“Army of the Dead”

Susan Granger’s review of “Army of the Dead” (Netflix)

The opening sequence of Zack Snyder’s “Army of the Dead” reveals how ‘patient zero,’ the result of military experimentation, escaped outside of Las Vegas. Now, the glittering gambling city has been beset by carnage.

Although he received the Presidential Medal of Freedom for saving the U.S. Defense secretary during a zombie outbreak, Scott Ward (Dave Bautista) is stuck flipping burgers in a diner.

So he jumps at the chance when a casino boss (Hiroyuki Sanada) offers him a mission to retrieve $200 million from the vault of a Las Vegas casino by crossing into a walled-off Quarantine Zone in the middle of this undead apocalypse – and the clock is ticking since the U.S. government is prepared to drop a nuke to obliterate the infestation on July 4th.

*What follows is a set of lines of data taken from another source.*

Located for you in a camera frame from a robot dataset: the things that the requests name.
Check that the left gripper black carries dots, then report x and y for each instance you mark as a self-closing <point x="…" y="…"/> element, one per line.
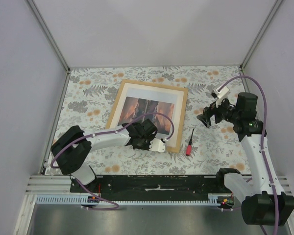
<point x="147" y="147"/>

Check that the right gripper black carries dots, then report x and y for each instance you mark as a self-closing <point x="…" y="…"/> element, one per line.
<point x="208" y="112"/>

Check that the wooden picture frame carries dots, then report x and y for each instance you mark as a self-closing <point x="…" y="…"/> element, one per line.
<point x="158" y="92"/>

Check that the red black screwdriver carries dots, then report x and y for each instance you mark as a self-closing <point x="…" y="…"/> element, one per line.
<point x="189" y="147"/>

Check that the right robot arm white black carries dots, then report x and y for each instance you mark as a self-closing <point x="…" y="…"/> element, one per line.
<point x="264" y="202"/>

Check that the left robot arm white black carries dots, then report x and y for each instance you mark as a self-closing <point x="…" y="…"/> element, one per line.
<point x="72" y="149"/>

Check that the sunset landscape photo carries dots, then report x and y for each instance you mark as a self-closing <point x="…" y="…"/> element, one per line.
<point x="136" y="107"/>

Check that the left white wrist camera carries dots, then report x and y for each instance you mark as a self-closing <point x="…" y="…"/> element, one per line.
<point x="157" y="145"/>

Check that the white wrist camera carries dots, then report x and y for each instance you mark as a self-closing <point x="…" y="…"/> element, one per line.
<point x="220" y="93"/>
<point x="157" y="145"/>

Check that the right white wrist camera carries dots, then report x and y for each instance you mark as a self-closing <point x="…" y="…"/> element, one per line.
<point x="220" y="93"/>

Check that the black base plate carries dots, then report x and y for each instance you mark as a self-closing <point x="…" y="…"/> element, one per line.
<point x="152" y="188"/>

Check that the white slotted cable duct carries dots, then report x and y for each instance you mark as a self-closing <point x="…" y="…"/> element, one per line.
<point x="161" y="201"/>

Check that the right aluminium corner post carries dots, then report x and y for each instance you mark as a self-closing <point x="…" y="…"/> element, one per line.
<point x="262" y="31"/>

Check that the aluminium corner post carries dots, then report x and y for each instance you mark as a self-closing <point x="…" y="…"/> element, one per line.
<point x="46" y="31"/>
<point x="262" y="31"/>

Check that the left aluminium corner post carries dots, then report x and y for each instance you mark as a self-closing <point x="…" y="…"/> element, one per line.
<point x="46" y="31"/>

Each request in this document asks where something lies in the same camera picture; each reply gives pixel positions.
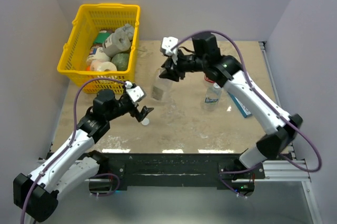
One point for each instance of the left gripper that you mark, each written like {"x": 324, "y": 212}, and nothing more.
{"x": 135, "y": 111}

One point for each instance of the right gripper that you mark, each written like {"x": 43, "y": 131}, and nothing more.
{"x": 169, "y": 64}

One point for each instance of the clear bottle with red ring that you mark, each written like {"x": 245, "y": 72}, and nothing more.
{"x": 208, "y": 80}

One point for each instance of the clear white bottle cap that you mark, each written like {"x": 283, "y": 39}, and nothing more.
{"x": 215, "y": 85}

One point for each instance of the clear labelled bottle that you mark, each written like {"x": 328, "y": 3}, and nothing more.
{"x": 211, "y": 99}

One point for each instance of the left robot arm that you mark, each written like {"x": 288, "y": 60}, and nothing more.
{"x": 38, "y": 193}

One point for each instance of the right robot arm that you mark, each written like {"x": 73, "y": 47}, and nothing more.
{"x": 279, "y": 126}

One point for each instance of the green round fruit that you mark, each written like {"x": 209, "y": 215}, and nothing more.
{"x": 121, "y": 60}

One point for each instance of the grey paper roll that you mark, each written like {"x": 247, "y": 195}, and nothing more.
{"x": 119, "y": 41}

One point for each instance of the white tape roll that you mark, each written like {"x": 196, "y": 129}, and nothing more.
{"x": 98, "y": 66}

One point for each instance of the cream labelled container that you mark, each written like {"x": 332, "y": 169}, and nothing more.
{"x": 97, "y": 53}

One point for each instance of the green box in basket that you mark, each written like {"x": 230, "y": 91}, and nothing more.
{"x": 101, "y": 37}

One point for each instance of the blue white toothpaste box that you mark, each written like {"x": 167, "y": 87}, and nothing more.
{"x": 242, "y": 109}

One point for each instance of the yellow plastic basket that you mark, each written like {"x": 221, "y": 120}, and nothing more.
{"x": 88, "y": 22}

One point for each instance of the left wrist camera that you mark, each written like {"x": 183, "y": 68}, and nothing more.
{"x": 135, "y": 92}

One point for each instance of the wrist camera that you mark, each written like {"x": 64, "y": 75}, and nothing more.
{"x": 135, "y": 92}
{"x": 169, "y": 48}

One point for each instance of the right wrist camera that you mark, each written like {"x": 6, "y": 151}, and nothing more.
{"x": 169, "y": 48}

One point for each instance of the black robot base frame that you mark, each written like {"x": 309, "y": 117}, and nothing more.
{"x": 122, "y": 170}

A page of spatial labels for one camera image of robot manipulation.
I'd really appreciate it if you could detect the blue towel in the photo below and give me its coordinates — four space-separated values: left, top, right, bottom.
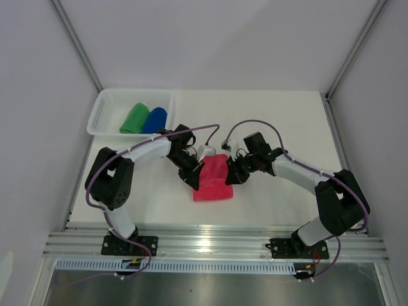
141 107 168 134

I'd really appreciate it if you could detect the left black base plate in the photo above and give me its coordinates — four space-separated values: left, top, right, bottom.
101 233 159 257

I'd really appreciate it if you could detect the aluminium front rail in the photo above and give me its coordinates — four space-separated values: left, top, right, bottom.
43 222 390 263

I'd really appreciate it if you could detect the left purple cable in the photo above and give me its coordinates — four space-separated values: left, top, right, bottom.
85 124 221 283

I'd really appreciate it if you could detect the left aluminium corner post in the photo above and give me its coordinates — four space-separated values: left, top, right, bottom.
48 0 104 92

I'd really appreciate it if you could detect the aluminium corner post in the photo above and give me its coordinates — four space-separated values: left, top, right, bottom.
324 0 390 103
48 0 104 92

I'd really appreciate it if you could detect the green towel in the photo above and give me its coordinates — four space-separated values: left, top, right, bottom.
119 103 150 134

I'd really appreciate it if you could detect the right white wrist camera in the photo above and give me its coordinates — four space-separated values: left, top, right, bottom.
221 140 240 159

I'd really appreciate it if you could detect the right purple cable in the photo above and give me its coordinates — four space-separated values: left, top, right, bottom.
224 119 370 283

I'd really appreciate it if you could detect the purple cable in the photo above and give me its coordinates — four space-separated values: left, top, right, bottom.
85 124 221 283
224 119 370 283

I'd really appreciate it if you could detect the white plastic basket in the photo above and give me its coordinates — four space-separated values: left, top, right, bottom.
86 89 175 139

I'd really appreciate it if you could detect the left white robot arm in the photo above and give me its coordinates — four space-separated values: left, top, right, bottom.
85 124 204 255

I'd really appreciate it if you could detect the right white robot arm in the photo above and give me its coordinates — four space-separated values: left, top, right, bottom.
226 132 370 258

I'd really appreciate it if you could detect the pink towel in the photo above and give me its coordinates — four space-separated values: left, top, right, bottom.
193 154 233 201

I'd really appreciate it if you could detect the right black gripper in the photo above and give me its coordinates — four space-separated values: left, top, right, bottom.
226 152 259 186

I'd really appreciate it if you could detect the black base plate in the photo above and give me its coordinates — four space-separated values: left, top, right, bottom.
265 238 329 259
101 233 159 257

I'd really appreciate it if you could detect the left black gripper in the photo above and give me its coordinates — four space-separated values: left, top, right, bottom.
167 150 205 191

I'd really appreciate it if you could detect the right aluminium corner post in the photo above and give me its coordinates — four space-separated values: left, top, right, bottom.
324 0 390 103

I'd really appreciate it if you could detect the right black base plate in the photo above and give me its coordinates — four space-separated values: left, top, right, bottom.
265 238 329 259

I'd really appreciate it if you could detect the white slotted cable duct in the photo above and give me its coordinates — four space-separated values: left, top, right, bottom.
55 258 313 275

Among others, Ward is accompanied by his estranged daughter (Ella Purnell), a mechanic (Ana de la Reguera), a German safecracker (Matthias Schweighofer) and a tough helicopter pilot (Tig Notaro).

FYI: Long after original filming was completed, comedian Tig Notaro was swapped into the part when fellow comedian Chris D’Elia was dropped when sexual misconduct accusations surfaced. During post-production, Snyder digitally erased D’Elia and reshot entire scenes with Notaro.

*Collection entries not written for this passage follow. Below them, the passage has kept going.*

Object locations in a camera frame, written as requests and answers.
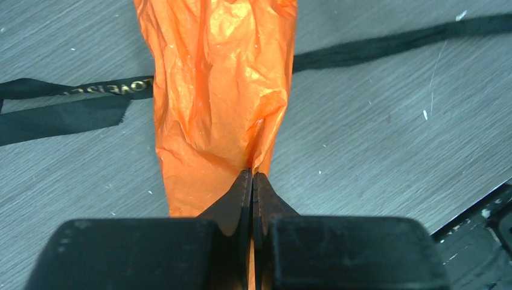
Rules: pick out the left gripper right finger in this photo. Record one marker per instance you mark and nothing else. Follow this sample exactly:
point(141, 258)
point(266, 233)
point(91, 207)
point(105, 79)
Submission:
point(339, 252)

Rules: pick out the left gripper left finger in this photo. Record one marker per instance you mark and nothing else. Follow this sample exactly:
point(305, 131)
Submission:
point(210, 251)

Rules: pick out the orange flower bouquet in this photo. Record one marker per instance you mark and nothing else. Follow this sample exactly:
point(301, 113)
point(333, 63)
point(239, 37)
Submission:
point(223, 77)

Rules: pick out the black ribbon gold lettering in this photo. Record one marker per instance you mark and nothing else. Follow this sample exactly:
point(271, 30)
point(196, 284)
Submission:
point(109, 109)

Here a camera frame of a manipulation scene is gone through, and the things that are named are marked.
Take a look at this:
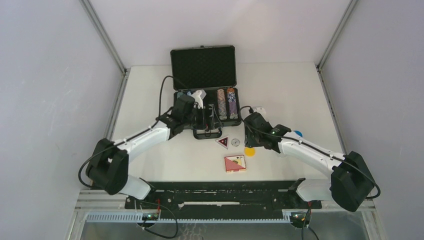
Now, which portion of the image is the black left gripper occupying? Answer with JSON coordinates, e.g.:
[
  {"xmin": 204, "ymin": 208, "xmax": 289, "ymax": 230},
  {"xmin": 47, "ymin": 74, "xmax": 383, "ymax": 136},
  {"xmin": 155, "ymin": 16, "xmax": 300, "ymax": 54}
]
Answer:
[{"xmin": 182, "ymin": 105, "xmax": 222, "ymax": 131}]

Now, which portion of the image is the yellow round blind button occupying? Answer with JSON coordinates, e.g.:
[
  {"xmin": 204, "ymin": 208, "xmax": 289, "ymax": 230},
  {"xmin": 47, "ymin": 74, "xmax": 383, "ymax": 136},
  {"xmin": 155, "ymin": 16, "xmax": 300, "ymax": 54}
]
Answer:
[{"xmin": 244, "ymin": 147, "xmax": 256, "ymax": 157}]

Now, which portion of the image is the white poker chip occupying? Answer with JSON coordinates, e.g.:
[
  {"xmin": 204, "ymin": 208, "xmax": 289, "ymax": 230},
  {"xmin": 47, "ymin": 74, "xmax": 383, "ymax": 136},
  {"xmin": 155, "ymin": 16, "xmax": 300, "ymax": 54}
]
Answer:
[{"xmin": 231, "ymin": 138, "xmax": 241, "ymax": 147}]

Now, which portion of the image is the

(It’s not the first time an actor was replaced during post-production. Remember when Kevin Spacey was cut from “All the Money in the World” and Christopher Plummer replaced him?)

Developing the screenplay with Shay Hatten and Joby Harold, Zack Snyder (“Justice League”) also served as cinematographer. When he was denied permission to film in Vegas, Snyder chose Atlantic City, New Jersey, where he used two shuttered venues: the Atlantic Club Casino Hotel and the Showboat, reconfigured by production designer Julie Berghoff.

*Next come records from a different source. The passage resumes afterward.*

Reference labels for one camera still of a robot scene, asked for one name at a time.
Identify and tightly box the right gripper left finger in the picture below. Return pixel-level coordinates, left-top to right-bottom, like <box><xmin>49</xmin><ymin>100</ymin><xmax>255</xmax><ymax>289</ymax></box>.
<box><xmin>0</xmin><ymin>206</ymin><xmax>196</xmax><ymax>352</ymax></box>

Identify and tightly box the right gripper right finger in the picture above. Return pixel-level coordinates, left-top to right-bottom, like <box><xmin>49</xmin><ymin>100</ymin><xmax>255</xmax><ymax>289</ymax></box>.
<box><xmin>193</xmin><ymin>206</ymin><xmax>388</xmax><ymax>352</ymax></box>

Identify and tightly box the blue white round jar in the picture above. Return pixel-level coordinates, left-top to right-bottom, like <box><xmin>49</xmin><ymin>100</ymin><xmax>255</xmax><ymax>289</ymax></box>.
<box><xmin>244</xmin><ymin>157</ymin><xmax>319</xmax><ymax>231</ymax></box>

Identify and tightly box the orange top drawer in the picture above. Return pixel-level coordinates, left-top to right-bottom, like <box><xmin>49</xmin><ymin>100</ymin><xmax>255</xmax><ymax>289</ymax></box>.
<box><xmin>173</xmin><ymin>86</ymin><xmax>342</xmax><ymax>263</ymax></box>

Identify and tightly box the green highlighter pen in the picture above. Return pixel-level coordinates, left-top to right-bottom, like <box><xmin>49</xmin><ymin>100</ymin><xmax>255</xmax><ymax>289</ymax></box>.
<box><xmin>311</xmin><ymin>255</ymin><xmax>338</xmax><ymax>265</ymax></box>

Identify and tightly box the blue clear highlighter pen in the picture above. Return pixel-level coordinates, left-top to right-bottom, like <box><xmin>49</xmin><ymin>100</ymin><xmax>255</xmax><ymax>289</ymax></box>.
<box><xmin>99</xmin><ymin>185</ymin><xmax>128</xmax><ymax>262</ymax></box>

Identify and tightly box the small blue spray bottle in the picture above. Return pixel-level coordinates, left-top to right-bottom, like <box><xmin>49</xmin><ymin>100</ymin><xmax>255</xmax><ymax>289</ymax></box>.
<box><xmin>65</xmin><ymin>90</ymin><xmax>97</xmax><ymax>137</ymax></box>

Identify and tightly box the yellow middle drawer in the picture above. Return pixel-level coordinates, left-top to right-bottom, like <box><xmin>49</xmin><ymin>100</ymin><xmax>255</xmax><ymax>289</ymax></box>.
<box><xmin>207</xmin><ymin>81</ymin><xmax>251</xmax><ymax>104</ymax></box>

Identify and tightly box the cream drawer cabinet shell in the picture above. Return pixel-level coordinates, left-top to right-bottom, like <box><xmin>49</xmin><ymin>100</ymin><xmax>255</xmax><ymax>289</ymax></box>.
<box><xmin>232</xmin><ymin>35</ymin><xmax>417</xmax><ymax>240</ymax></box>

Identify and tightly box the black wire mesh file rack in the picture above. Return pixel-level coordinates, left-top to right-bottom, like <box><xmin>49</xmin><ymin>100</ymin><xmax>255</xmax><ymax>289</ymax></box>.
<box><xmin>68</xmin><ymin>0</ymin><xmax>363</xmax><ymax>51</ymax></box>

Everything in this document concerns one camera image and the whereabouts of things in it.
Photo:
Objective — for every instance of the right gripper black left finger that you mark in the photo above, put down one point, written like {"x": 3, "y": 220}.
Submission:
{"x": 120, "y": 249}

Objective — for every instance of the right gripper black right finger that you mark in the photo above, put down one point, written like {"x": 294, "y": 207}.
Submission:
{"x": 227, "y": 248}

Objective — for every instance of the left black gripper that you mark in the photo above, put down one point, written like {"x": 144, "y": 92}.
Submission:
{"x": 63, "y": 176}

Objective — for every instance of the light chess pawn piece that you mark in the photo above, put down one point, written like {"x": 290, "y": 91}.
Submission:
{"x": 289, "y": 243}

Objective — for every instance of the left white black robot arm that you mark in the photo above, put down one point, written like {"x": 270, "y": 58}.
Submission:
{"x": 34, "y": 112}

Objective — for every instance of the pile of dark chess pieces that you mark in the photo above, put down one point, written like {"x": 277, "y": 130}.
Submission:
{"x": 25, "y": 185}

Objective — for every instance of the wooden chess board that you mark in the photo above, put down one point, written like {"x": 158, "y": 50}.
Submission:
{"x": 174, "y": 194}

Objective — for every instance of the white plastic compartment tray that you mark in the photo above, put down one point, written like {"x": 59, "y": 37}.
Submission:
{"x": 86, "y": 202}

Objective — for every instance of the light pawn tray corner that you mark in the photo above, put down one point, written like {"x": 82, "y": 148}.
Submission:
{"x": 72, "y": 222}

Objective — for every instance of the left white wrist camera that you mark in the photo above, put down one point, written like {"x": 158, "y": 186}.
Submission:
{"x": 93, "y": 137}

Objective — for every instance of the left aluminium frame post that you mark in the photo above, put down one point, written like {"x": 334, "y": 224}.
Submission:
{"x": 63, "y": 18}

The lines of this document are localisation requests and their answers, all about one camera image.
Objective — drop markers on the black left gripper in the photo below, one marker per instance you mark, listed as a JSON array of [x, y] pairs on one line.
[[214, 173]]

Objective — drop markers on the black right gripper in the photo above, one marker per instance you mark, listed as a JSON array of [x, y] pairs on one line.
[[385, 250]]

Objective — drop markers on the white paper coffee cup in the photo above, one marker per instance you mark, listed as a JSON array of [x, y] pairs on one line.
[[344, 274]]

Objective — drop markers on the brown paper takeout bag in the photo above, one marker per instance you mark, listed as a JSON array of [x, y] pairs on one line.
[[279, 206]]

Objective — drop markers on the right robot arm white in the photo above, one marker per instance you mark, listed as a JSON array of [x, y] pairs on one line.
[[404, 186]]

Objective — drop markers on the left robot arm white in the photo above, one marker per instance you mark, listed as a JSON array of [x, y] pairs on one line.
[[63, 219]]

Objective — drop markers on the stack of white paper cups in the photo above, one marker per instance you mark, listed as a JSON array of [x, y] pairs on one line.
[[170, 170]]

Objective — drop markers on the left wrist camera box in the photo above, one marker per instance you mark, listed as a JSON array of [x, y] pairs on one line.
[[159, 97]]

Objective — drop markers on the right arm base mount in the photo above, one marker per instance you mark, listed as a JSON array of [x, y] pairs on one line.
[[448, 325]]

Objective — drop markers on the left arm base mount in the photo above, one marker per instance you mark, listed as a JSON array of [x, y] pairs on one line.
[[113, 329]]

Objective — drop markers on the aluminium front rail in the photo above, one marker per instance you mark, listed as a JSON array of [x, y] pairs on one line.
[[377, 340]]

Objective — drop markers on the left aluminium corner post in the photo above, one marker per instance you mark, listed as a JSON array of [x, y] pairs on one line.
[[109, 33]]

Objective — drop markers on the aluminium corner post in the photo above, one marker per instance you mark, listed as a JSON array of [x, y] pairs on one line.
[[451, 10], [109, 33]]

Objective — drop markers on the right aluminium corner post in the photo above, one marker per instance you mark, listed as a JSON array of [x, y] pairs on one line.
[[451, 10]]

 FYI: The origins of Snyder’s concept dates back to “White Zombie” (1932), starring Bela Lugosi, based on William Seabrook’s “The Magic Island” (`1929) about a woman who travels to Haiti and falls under the spell of a voodoo master.

On the Granger Gauge of 1 to 10, “Army of the Dead” is an absurdly grim, splatter-soaked, escapist 6, available in theaters and on Netflix.